Data items
──────

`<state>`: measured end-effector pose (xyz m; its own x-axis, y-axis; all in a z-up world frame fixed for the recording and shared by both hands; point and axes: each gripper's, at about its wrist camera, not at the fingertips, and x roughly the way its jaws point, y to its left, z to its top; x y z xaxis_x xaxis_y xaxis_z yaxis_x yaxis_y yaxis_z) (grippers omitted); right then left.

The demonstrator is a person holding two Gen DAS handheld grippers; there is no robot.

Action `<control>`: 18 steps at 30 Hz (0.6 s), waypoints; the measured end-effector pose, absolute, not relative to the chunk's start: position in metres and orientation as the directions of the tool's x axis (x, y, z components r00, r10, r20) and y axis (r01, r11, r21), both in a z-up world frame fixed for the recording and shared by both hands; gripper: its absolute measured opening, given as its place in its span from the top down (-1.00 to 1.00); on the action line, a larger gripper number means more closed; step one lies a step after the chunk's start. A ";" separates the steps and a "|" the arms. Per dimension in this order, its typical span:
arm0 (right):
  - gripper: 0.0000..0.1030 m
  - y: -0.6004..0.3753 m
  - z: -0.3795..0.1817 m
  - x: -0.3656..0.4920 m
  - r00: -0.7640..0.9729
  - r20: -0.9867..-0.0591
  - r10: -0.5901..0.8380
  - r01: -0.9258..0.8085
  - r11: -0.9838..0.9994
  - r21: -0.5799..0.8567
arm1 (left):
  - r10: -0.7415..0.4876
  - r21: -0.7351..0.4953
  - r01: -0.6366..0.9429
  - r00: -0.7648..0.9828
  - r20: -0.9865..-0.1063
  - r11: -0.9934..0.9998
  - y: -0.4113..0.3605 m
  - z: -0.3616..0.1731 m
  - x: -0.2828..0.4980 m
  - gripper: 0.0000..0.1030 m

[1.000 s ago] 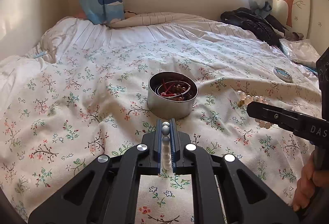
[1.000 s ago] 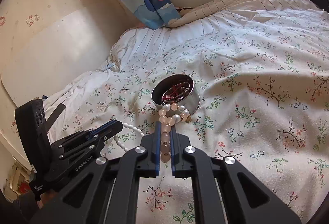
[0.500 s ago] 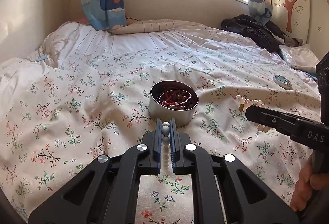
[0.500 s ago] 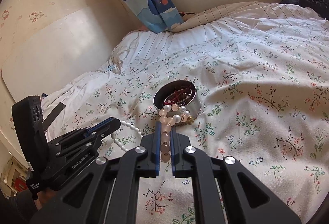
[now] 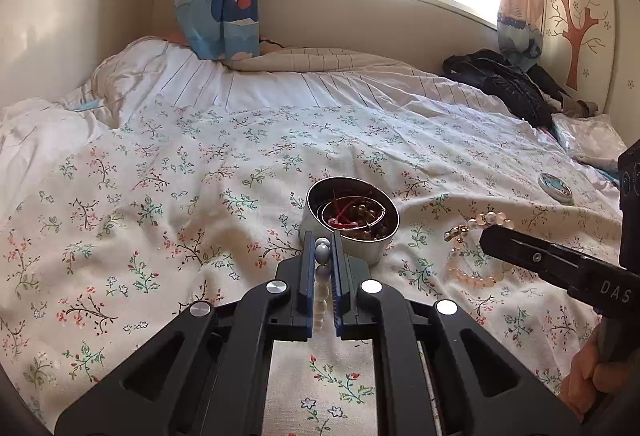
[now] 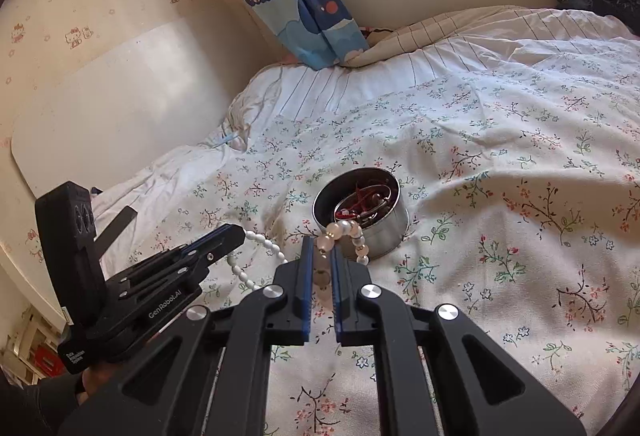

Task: Organize jewelry
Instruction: 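Carry the white beads with the left tool while the right tool carries the pink beads to the tin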

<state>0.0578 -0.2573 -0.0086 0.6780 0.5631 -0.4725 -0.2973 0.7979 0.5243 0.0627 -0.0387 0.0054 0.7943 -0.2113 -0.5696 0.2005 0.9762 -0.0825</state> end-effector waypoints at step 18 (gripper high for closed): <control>-0.02 -0.220 -0.078 0.105 0.456 -0.830 0.322 -0.191 0.946 0.262 | -0.244 -0.166 0.183 0.816 -0.524 0.969 -0.033 0.015 0.087 0.87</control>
<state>0.1051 -0.2197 -0.0778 0.4559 0.3218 -0.8298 -0.1912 0.9460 0.2618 0.0868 -0.0327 0.0151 0.8158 -0.2441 -0.5243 0.1829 0.9689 -0.1664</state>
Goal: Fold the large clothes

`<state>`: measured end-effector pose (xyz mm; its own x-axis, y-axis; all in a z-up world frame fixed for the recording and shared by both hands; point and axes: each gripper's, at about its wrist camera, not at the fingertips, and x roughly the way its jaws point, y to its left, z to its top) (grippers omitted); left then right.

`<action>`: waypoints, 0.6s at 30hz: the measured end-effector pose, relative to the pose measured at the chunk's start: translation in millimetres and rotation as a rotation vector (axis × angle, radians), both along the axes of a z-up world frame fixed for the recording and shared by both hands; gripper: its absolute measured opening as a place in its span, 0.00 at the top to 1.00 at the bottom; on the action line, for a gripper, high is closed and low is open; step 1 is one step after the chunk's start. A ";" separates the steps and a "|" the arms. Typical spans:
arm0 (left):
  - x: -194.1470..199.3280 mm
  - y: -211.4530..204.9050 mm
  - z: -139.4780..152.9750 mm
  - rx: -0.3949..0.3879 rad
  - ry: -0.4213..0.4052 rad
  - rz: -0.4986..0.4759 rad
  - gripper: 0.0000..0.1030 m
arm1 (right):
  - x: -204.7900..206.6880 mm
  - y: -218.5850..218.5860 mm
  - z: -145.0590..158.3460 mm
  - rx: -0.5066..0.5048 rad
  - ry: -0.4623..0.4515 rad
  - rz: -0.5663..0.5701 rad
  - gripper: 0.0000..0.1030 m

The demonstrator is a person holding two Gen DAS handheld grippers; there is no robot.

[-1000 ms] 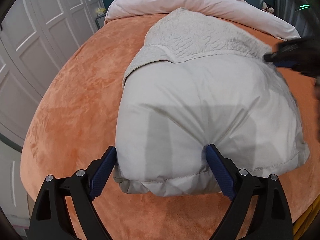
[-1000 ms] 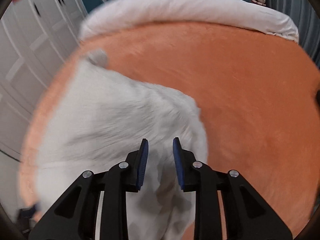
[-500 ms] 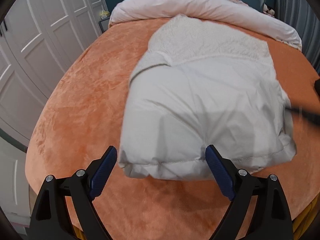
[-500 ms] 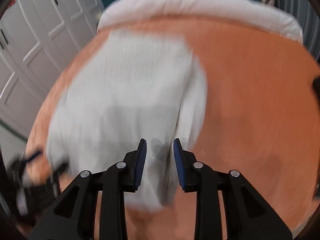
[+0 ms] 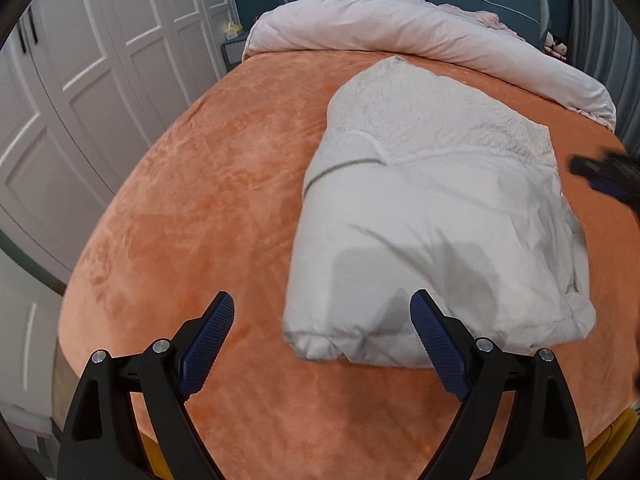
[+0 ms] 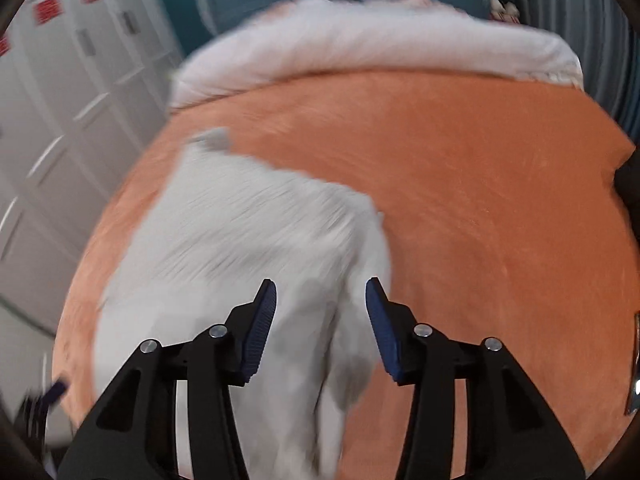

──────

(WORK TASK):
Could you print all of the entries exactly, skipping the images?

(YOUR RESPONSE):
`<state>`: measured end-effector pose (xyz m; its own x-axis, y-axis; all in a z-up world frame fixed for the recording and shared by both hands; point and axes: each gripper's, at about its wrist camera, not at the fingertips, and x roughly the way its jaws point, y to its left, z to its top; x y z xaxis_x xaxis_y xaxis_z yaxis_x yaxis_y yaxis_z) (grippers omitted); right then left.

The demonstrator is a person holding two Gen DAS handheld grippers; there is no robot.

Action `<control>`: 18 steps at 30 Hz (0.6 s), waypoints; the measured end-effector pose, absolute, not relative to the chunk's start: position in metres and orientation as the directions of the tool's x axis (x, y, z components r00, r10, r20) and y axis (r01, r11, r21), both in a z-up world frame fixed for the recording and shared by both hands; gripper: its absolute measured opening, given as its place in its span from the top down (-1.00 to 1.00); on the action line, a larger gripper number means more closed; step one lies a step after the chunk's start. A ";" separates the steps and a "|" the arms. Per dimension in this order, its typical span:
arm0 (right):
  - gripper: 0.0000..0.1030 m
  - y: -0.6004..0.3753 m
  - z: -0.3795..0.1817 m
  - x: -0.3656..0.4920 m
  - r00: -0.7640..0.9729
  - r20: -0.9867..-0.0591
  - r10: -0.5901..0.8380
  - r01: -0.9258..0.8085
  - r11: -0.9838..0.9994
  - r21: -0.5799..0.8567
arm1 (left):
  - r10: -0.7415..0.4876
  - r21: -0.7351..0.4953
  - r01: -0.6366..0.9429
  - r00: -0.7648..0.9828
  - r20: -0.9865..-0.1063
  - r11: -0.9934..0.9998
  - y: -0.4113..0.3605 m
  - z: -0.3616..0.1731 m
  - x: -0.2828..0.4980 m
  - gripper: 0.0000..0.1030 m

[1.000 s ago] 
[1.000 s ago] 
[0.500 s ago] 
[0.500 s ago] 
[now] 
[now] 

Task: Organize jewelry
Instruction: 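Carry the white beads with the left tool while the right tool carries the pink beads to the tin
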
<state>0.0578 -0.2573 -0.0086 0.6780 0.5631 -0.4725 -0.2973 0.7979 0.5243 0.0627 -0.0387 0.0054 0.7943 -0.2113 -0.5696 0.2005 0.9762 -0.0825</state> end-effector waypoints at step 18 (gripper high for closed): <control>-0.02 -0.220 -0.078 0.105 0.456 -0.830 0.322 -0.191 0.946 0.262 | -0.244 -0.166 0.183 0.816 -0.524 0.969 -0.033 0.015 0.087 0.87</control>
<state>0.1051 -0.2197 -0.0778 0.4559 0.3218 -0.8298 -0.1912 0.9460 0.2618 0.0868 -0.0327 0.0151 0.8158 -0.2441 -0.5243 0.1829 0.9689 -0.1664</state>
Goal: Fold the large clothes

`<state>`: measured end-effector pose (xyz mm; its own x-axis, y-axis; all in a z-up world frame fixed for the recording and shared by both hands; point and axes: each gripper's, at about its wrist camera, not at the fingertips, and x roughly the way its jaws point, y to its left, z to its top) (grippers omitted); left then right.

`<action>`: waypoints, 0.6s at 30hz: the measured end-effector pose, relative to the pose measured at the chunk's start: translation in millimetres and rotation as a rotation vector (axis × angle, radians), both along the axes of a z-up world frame fixed for the recording and shared by both hands; gripper: its absolute measured opening as a place in its span, 0.00 at the top to 1.00 at the bottom; on the action line, for a gripper, high is closed and low is open; step 1 is one step after the chunk's start. A ";" separates the steps and a "|" the arms. Typical spans:
arm0 (left):
  - x: -194.1470..199.3280 mm
  - y: -211.4530..204.9050 mm
  - z: -139.4780..152.9750 mm
  - rx: -0.3949..0.3879 rad
  - ry: -0.4213..0.4052 rad
  - rz: -0.4986..0.4759 rad
  - gripper: 0.0000..0.1030 m
arm1 (right):
  - x: -204.7900..206.6880 mm
  - y: -218.5850..218.5860 mm
  - z: -145.0590..158.3460 mm
  - rx: -0.5066..0.5048 rad
  - ry: -0.4623..0.4515 rad
  - rz: -0.5663..0.5701 rad
  - gripper: 0.0000..0.1030 m

The demonstrator is a person holding two Gen DAS handheld grippers; there is no robot.

[-1000 ms] 
[-1000 ms] 
[-500 ms] 
[-500 ms] 
[+0 ms] 
[+0 ms] 

This concludes the exercise.